Among the groups most vocally speaking out against the migrants is, of course, white evangelicals, Trump’s most persistent base of support. At Vox, Tara Isabella Burton writes of the theological pretzels evangelical leaders are twisting themselves into to deny the very clear words of Scripture imploring Christians to welcome the stranger and the immigrant. Here is Burton:
This willingness to define seemingly straightforward passages in the Bible along politicized terms — reimagining what it means to be someone’s “neighbor” — speaks to a wider issue within white evangelicalism. The degree to which white evangelical identity is increasingly predicated on politicized whiteness — and on an insular and isolationist vision of community — reveals the extent to which white evangelicalism has become synonymous with Christian nationalism under the Trump administration. And, increasingly, white evangelicals are willing to selectively reinterpret the Bible to justify this.
“We’re seeing literal verses with long histories of interpretation, that favor the poor, that favor outcasts … redeployed in ways that fit now,” Bass said. “They’re inventing a new interpretation, whole hog, to fit the age of Trump.”

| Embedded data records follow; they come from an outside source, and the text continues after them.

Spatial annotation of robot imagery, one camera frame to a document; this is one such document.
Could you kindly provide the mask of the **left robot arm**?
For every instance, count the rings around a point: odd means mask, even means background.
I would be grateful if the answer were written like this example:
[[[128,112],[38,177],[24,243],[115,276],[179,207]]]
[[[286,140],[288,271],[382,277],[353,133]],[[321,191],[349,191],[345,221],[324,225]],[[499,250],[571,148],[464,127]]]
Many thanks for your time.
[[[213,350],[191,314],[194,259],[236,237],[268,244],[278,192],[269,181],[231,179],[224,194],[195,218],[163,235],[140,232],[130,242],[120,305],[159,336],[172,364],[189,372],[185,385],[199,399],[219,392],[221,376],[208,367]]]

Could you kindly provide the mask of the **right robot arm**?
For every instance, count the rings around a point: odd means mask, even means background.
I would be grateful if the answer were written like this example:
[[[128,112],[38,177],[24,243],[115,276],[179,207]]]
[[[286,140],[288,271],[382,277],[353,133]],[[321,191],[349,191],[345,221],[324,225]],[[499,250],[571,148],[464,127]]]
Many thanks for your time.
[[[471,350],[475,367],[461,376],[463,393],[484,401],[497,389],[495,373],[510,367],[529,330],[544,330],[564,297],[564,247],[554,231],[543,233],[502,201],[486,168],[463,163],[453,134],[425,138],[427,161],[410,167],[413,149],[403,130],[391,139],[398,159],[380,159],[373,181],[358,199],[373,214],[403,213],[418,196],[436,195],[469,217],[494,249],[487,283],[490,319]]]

One of the most famous verses in the Bible is Galatians 3:28, which highlights how Christianity is supposed to transcend barriers of race, class, wealth, and nationality. “There is neither Jew nor Greek, there is neither bond nor free, there is neither male nor female: for ye are all one in Christ Jesus.”

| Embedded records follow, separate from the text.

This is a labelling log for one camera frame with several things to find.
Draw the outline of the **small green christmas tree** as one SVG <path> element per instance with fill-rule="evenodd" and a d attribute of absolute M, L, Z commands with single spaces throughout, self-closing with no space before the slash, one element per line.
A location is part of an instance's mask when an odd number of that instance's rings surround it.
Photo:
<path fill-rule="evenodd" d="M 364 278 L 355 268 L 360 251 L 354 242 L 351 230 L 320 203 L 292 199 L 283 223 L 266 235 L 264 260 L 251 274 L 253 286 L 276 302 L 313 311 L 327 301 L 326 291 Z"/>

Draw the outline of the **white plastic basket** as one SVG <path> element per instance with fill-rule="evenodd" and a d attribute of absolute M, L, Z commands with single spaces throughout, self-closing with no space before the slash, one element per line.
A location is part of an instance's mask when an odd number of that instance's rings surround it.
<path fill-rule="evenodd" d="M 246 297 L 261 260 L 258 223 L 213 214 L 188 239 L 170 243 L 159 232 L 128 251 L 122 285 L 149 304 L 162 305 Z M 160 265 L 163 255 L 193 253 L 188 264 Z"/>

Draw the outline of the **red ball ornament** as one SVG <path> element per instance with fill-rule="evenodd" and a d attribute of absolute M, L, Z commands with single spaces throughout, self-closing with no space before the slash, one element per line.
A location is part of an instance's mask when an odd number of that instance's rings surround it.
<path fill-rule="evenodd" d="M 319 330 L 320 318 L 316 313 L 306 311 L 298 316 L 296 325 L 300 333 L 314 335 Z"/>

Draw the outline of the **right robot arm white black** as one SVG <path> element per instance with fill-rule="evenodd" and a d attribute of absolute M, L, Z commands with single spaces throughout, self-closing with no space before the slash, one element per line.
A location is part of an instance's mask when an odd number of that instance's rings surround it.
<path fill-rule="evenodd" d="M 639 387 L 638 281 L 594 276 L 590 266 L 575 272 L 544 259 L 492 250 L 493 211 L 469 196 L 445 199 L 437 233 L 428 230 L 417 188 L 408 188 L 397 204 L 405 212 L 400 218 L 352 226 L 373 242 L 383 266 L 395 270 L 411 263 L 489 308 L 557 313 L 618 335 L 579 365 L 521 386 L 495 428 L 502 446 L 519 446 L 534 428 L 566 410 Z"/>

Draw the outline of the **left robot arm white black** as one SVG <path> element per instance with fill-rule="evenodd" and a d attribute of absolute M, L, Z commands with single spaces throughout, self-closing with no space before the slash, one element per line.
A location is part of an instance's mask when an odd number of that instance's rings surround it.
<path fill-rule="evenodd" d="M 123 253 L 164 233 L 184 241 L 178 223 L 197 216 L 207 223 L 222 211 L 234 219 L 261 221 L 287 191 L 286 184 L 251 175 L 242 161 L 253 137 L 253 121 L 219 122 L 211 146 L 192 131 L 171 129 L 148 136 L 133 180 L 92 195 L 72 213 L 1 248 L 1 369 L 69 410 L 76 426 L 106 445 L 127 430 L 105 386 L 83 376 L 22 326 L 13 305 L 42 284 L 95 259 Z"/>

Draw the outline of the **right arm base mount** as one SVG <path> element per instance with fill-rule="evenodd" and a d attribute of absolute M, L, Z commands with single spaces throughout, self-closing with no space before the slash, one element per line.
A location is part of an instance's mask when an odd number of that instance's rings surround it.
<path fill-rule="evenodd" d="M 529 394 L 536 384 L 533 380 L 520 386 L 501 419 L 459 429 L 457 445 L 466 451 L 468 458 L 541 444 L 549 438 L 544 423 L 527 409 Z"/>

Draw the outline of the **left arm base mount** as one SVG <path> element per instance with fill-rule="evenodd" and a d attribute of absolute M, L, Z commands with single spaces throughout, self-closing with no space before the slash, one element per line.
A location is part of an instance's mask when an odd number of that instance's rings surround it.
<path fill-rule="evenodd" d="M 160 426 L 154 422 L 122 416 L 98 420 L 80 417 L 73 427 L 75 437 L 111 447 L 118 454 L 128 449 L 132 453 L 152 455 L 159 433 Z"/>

It’s unclear how white evangelicals will reinterpret that verse now.
For many white evangelicals, the faith they subscribe to no longer credibly resembles Christianity in any traditional sense. Instead, it has become a form of white ethno-nationalism adhered to with religious fervor, fueled by fear and allegiance to Donald Trump.
Scripture is unequivocal: those who claim to be disciples of Christ are called to welcome the stranger and care for the needy, to love our fellow human beings as our neighbors. There is no grey area in this. The words of Christ in Luke 4 and Matthew 25 attest to this.

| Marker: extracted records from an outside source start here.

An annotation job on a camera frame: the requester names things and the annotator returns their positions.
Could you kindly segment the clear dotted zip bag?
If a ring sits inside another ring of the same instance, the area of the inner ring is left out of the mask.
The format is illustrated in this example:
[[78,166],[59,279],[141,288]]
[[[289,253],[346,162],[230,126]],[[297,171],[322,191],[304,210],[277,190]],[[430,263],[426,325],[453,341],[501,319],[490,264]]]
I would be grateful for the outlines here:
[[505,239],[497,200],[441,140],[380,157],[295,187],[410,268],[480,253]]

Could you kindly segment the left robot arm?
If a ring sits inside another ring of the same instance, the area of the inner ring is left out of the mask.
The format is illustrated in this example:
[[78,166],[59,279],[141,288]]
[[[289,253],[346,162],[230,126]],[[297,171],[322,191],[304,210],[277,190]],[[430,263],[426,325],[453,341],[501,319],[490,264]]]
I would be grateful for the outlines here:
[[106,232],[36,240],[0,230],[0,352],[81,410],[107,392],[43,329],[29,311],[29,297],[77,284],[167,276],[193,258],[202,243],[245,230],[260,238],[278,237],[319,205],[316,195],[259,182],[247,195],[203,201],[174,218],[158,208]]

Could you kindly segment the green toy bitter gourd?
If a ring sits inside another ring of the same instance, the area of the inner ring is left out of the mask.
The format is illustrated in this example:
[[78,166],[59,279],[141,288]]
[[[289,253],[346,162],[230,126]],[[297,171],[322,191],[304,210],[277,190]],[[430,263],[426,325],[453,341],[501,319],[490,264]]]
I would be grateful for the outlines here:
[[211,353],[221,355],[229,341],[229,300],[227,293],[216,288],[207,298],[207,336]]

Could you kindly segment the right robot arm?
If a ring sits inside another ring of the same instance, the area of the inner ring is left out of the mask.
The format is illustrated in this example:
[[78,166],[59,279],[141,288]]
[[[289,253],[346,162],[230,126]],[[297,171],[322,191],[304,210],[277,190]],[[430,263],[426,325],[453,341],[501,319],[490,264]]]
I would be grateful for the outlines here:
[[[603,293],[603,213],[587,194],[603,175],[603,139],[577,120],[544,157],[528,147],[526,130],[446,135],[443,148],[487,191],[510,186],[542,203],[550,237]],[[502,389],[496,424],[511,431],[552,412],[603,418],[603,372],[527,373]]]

The migrants approaching our border are fleeing from their homes in Honduras, a nation with the world’s highest murder rate for at least six years running. They are fleeing a nation that suffered the coup of a democratically elected government five years ago that we failed to counter in any way, and which is being racked by the violence of drug gangs, the result of deliberate US policy choices in Central and South America in the War on Drugs. In short, they are fleeing a problem created in large part by the United States. We owe these people. They are not a Soros-funded plot to destroy America. They are human beings who have heard their whole lives that America is the greatest country on the planet, and they took our marketing seriously. We have an obligation to address their arrival in a humane and logical way, rather than in a way driven by fear mongering and politics.
It is shameful that the loudest Christian voices are speaking words of the Anti-Christ about our suffering neighbors, but it certainly isn’t surprising. This is Trump’s America, and Trump’s church.